#### [EXERCISE INSTRUCTIONS]
Check every line below for the word "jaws" and copy each one that has it.
╭──
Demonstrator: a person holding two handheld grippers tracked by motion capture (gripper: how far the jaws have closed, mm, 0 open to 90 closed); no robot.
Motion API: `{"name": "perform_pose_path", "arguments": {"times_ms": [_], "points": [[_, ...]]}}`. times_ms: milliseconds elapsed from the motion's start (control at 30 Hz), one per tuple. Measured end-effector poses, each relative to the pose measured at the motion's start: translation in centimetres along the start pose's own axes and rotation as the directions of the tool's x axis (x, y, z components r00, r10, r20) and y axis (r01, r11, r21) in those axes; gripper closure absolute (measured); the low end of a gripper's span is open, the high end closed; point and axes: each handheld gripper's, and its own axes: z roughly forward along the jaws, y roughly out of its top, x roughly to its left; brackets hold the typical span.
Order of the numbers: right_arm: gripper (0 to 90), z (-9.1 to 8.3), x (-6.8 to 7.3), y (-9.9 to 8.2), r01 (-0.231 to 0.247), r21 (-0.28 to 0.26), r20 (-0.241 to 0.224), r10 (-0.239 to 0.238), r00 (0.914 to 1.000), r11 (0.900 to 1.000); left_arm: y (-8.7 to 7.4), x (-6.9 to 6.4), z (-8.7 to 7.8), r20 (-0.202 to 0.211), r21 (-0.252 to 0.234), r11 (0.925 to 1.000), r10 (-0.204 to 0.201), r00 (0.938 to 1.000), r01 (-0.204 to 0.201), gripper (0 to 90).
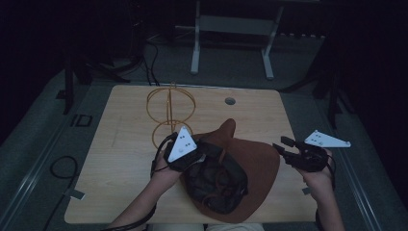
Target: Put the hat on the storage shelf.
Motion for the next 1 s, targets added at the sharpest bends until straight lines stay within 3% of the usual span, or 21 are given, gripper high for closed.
{"name": "perform_pose_path", "arguments": {"times_ms": [33, 67, 100, 133, 167, 233, 300, 367, 400, 433, 600, 800, 1000], "points": [[51.6, 0.1, 0.4, 0.2, 0.004, -0.007, -0.017, -0.004, 0.9998, 1.0, 0.1, 0.1, -0.2, 0.032, -0.017, 0.9998, -0.003, 0.9995, 0.003, 87.1], [51.6, 0.1, 0.4, 0.2, 0.004, -0.007, -0.017, -0.004, 0.9998, 1.0, 0.1, 0.1, -0.2, 0.032, -0.017, 0.9998, -0.003, 0.9995, 0.003, 87.1], [51.7, 0.5, 1.2, 0.4, 0.021, -0.009, -0.043, -0.021, 0.9988, 0.9997, 0.2, 0.2, -0.8, 0.085, -0.074, 0.9973, 0.011, 0.9963, -0.004, 87.1], [51.7, 0.5, 1.2, 0.4, 0.021, -0.009, -0.043, -0.021, 0.9988, 0.9997, 0.2, 0.2, -0.8, 0.085, -0.074, 0.9973, 0.011, 0.9963, -0.004, 87.1], [51.7, 0.8, 2.1, 0.6, 0.04, -0.009, -0.08, -0.041, 0.996, 0.9991, 0.3, 0.4, -1.2, 0.126, -0.113, 0.9936, 0.015, 0.9919, 0.0, 87.2], [50.7, 1.2, 3.6, 0.9, 0.074, -0.019, -0.122, -0.075, 0.9896, 0.9971, 0.3, 0.5, -1.4, 0.158, -0.138, 0.9902, 0.004, 0.9874, 0.018, 87.2], [49.2, 1.4, 4.9, 1.2, 0.104, -0.032, -0.175, -0.108, 0.9786, 0.9941, 0.3, 0.5, -1.4, 0.159, -0.152, 0.9882, 0.003, 0.9873, 0.021, 87.1], [49.2, 1.4, 4.9, 1.2, 0.104, -0.032, -0.175, -0.108, 0.9786, 0.9941, 0.3, 0.5, -1.4, 0.164, -0.156, 0.9874, -0.001, 0.9864, 0.027, 87.1], [45.4, 1.9, 6.7, 1.7, 0.131, -0.054, -0.236, -0.14, 0.9616, 0.9899, 0.3, 0.4, -1.2, 0.168, -0.168, 0.9854, 0.0, 0.9858, 0.028, 87.1], [44.6, 2.0, 7.2, 1.9, 0.136, -0.063, -0.253, -0.148, 0.956, 0.9887, 0.3, 0.3, -1.1, 0.17, -0.175, 0.9842, 0.001, 0.9854, 0.029, 87.1], [42.4, 2.9, 8.7, 2.5, 0.144, -0.112, -0.309, -0.172, 0.9352, 0.9832, 0.3, -0.4, -0.7, 0.176, -0.167, 0.9859, 0.043, 0.9835, -0.013, 87.0], [40.0, 4.0, 10.0, 2.7, 0.146, -0.153, -0.374, -0.194, 0.9068, 0.9773, 0.3, -1.6, 0.3, 0.204, -0.154, 0.9869, 0.08, 0.9757, -0.049, 86.9], [40.2, 4.6, 10.7, 2.8, 0.144, -0.158, -0.393, -0.196, 0.8987, 0.9769, 0.8, -2.2, 0.9, 0.202, -0.168, 0.9851, 0.071, 0.9768, -0.037, 86.8]]}}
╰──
#### [COMPLETED TASK]
Demonstrator: a person holding two handheld grippers tracked by motion capture (gripper: how far the jaws have closed, mm, 0 open to 90 closed); no robot.
Motion API: `{"name": "perform_pose_path", "arguments": {"times_ms": [_], "points": [[_, ...]]}}`. times_ms: milliseconds elapsed from the motion's start (control at 30 Hz), one per tuple. Measured end-effector poses, each relative to the pose measured at the motion's start: translation in centimetres along the start pose's own axes and rotation as the directions of the tool's x axis (x, y, z components r00, r10, r20) and y axis (r01, r11, r21) in those axes; gripper closure absolute (measured); the low end of a gripper's span is open, the high end closed; point and axes: each handheld gripper's, and its own axes: z roughly forward along the jaws, y roughly out of its top, x roughly to its left; brackets hold the typical span.

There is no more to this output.